If you had been an heir of the estate of Don Francisco Muñoz Carillo, a nobleman from Cuenca, Spain, who died in 1687, you may have received some of these items. However, before you get too excited, you would have also inherited the many debts that Don Francisco left his heirs.
Translating Don Francisco’s will—a document held in University of Iowa Special Collections—was the focus of the first Meet the Manuscript workshop, held in late May 2016. The paleography workshop was organized by Heather Wacha, a 2016 Obermann Graduate Fellow and a newly graduated PhD in History, and Patricia Gonzalo de Jesús, a PhD candidate in Spanish & Portuguese. The two intend to make Meet the Manuscript an annual event at which undergraduate and graduate student participants from the UI and surrounding community will help prepare a manuscript for online publication.
“I have participated in the Middle French Paleography Workshop at Columbia University for the last three years, which is part of Making and Knowing project,” says Wacha of her inspiration for the workshop. That group has been crowdsourcing the transcription and translation of a 16th-century Book of Secrets, which describes art and craft methods that were popular during that time.
Wanting to highlight a holding from the UI’s Special Collections, she selected Don Francisco’s will in part because of the multiple ways and audiences it might serve, including scholars of economic history, early modern Spanish history, social history, and the history of women, as well as high school students and the general public. In addition to the UI students who participated in the weeklong workshop, Wacha partnered with an art class at Norwalk High School in Norwalk, IA; a history class at Kennedy High School in Cedar Rapids, IA; and a Spanish class at Central Academy in Des Moines, IA. The students worked with the manuscript and editing process to create their own artistic, linguistic, and historical interpretations.
One of Wacha’s aims with all of her work is to get original documents into the hands of students, both high schoolers and college students.
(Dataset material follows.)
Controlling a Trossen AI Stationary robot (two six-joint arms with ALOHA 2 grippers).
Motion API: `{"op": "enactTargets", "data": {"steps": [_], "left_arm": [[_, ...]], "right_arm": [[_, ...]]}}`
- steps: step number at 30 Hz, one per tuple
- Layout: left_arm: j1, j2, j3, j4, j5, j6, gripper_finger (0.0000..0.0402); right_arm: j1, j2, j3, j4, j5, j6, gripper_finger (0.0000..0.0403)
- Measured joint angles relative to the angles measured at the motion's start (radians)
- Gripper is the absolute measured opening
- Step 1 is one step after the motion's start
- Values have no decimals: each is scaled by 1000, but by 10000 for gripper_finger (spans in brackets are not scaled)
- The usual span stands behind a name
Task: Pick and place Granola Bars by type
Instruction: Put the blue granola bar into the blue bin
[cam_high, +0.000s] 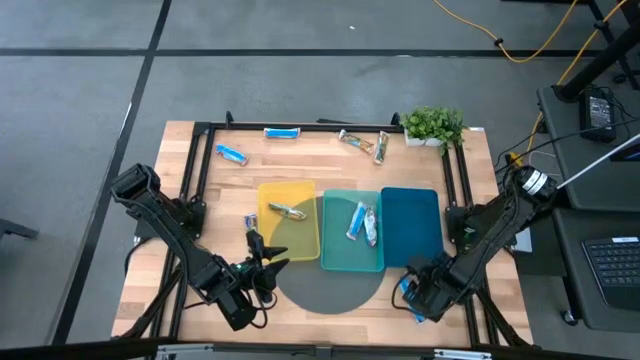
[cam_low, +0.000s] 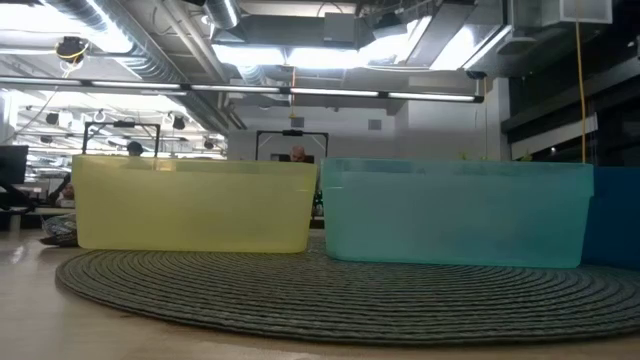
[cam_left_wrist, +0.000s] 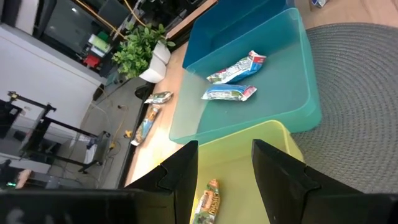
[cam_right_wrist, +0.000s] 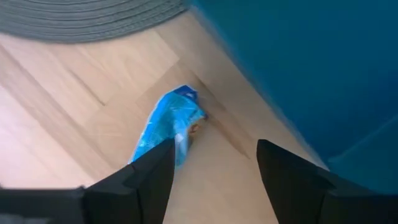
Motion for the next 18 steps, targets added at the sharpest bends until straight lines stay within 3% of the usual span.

She taught high school French for nearly twenty years and also taught undergraduates during as a PhD candidate. “Students are accessing primary sources in these annotated, edited, and translated versions. They have no sense of what the original documents look like,” she says. “When I take classes to Special Collections, it makes such a big impact. First of all, they just think the materials are cool! But they also start to understand that there is no barrier to them accessing these materials; they are available to everyone.”
There were eight active participants in the two-week Meet the Manuscript workshop, hailing from Religious Studies, Education, the Translation MFA program, and more.
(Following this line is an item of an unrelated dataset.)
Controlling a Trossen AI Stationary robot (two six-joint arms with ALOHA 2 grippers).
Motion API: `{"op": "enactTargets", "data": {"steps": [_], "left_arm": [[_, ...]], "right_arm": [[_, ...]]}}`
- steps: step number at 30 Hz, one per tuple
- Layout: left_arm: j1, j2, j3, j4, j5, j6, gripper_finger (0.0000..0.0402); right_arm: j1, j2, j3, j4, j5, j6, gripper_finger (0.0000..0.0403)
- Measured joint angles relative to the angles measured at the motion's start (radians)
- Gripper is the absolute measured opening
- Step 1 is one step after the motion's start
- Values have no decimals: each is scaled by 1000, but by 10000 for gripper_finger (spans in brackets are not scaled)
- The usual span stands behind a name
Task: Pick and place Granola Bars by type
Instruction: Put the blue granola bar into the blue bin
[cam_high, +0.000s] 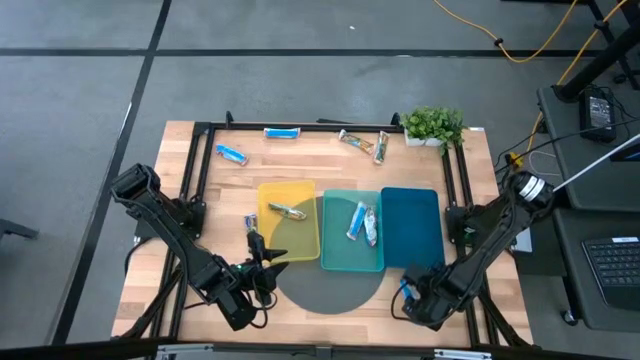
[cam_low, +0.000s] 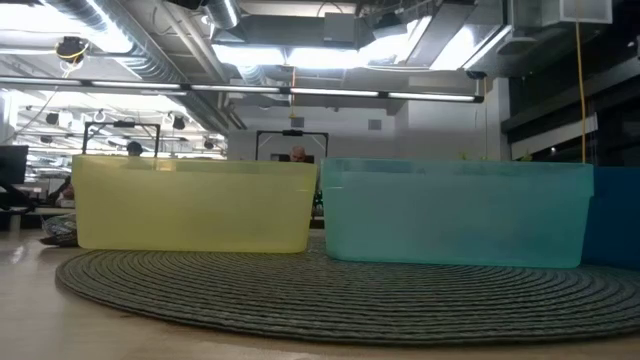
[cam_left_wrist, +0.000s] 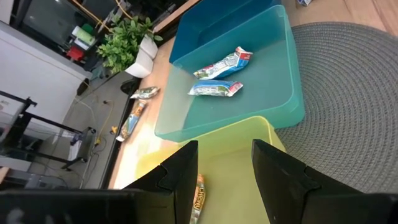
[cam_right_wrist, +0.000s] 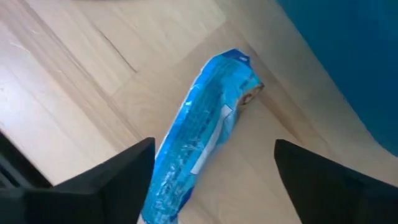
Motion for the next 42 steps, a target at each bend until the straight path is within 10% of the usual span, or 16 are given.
{"op": "enactTargets", "data": {"steps": [16,32,42], "left_arm": [[0,0,0,-2,-15,43,143],[0,0,0,-2,-21,43,143],[0,0,0,-2,-21,43,143]], "right_arm": [[-1,97,0,44,-21,28,313],[-2,95,1,41,-45,-24,73],[-1,47,91,17,-79,-104,37]]}}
“I was drawn to participate in the workshop by the explicitly collaborative nature of the project as related to manuscript studies,” says Ben Schmidt, a graduate student in the School of Library and Information Sciences and an Obermann HASTAC Scholar. “It seemed like an interesting model for working with manuscripts in a Digital Humanities environment.”
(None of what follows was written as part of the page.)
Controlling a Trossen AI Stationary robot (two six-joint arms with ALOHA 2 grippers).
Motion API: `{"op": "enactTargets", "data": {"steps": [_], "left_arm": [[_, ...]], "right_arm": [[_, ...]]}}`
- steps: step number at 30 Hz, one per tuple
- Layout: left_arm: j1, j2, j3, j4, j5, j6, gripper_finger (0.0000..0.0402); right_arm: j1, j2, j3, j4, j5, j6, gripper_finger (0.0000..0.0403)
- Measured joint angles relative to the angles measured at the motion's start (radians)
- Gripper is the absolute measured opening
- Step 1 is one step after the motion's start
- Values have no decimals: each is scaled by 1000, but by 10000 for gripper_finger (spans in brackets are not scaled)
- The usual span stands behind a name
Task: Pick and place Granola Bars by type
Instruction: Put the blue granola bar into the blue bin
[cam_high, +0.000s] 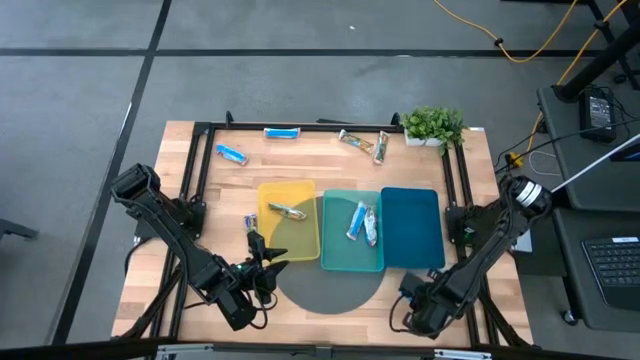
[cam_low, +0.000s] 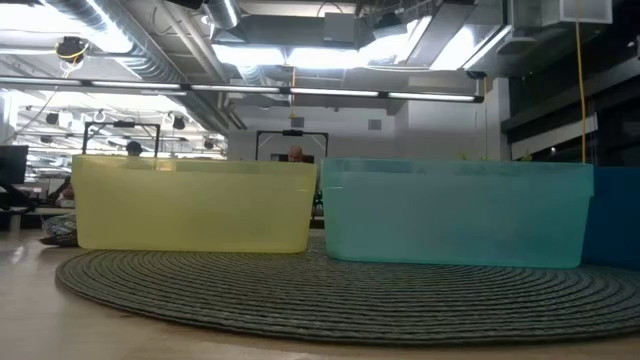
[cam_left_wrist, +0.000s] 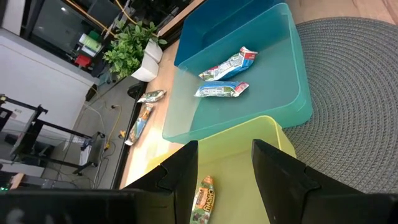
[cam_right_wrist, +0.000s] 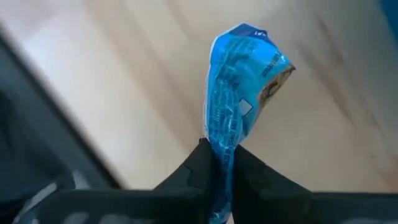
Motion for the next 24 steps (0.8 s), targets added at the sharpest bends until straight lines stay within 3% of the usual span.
{"op": "enactTargets", "data": {"steps": [5,12,17,24], "left_arm": [[0,0,0,0,0,0,143],[0,0,0,0,1,0,143],[0,0,0,0,1,0,143],[0,0,0,0,1,0,143]], "right_arm": [[0,-6,169,-185,53,-79,36],[10,-8,389,-439,280,-133,36],[13,-8,434,-544,372,-155,34],[-13,-24,434,-730,374,-182,36]]}}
Like many of the participants, Schmidt brought a skill to the table; he guided and corrected the TEI (Text Encoding Initiative) of the other workshop members. “We needed to ensure that the encoding of the translated and transcribed manuscript was successful and could be used to begin the creation of a digital edition for the manuscript,” he says.
The workshop included sessions with papermaker Tim Barrett, book binder Melissa Moreton, and calligrapher Cheryl Jacobsen, all of the Center for the Book. Participants cut their own quill pens and bound their own books. Each step helped workshop members better understand what went into the making of the will and how it can best be transformed into an online digital edition and resource tool.
There were also sessions with former Obermann Scholars Ana Rodríguez-Rodríguez (Spanish & Portuguese, CLAS), who presented on scholarly editing, and Amber Bryan (Spanish & Portuguese, CLAS), who shared the process of translating a 17th-century Mexican text with a trio of scholars.
Next summer’s Meet the Manuscript workshop will again focus on Don Francisco’s will with new participants finishing the work begun by the inaugural group. Wacha says to look for the call for participation on the project web site. She also hopes to find ways to combine the collegiate and high school students. While it was powerful for the high school students to be exposed to materials from Special Collections, it is also an eye opening experience for many of them to be on a university campus and working with scholarly materials and ideas.
Wacha fine-tuned her ideas for the workshop during last January’s Graduate Institute, including creating a short project pitch film that she used to recruit high school partners. A former high school French teacher, she understood the importance of helping teachers fully understand the benefits of the project to them and their students.
In the fall, Wacha will be at the University of Wisconsin in Madison, where she has accepted a Mellon-funded CLIR-DFL Postdoctoral Fellowship in Data Curation for Medieval Studies.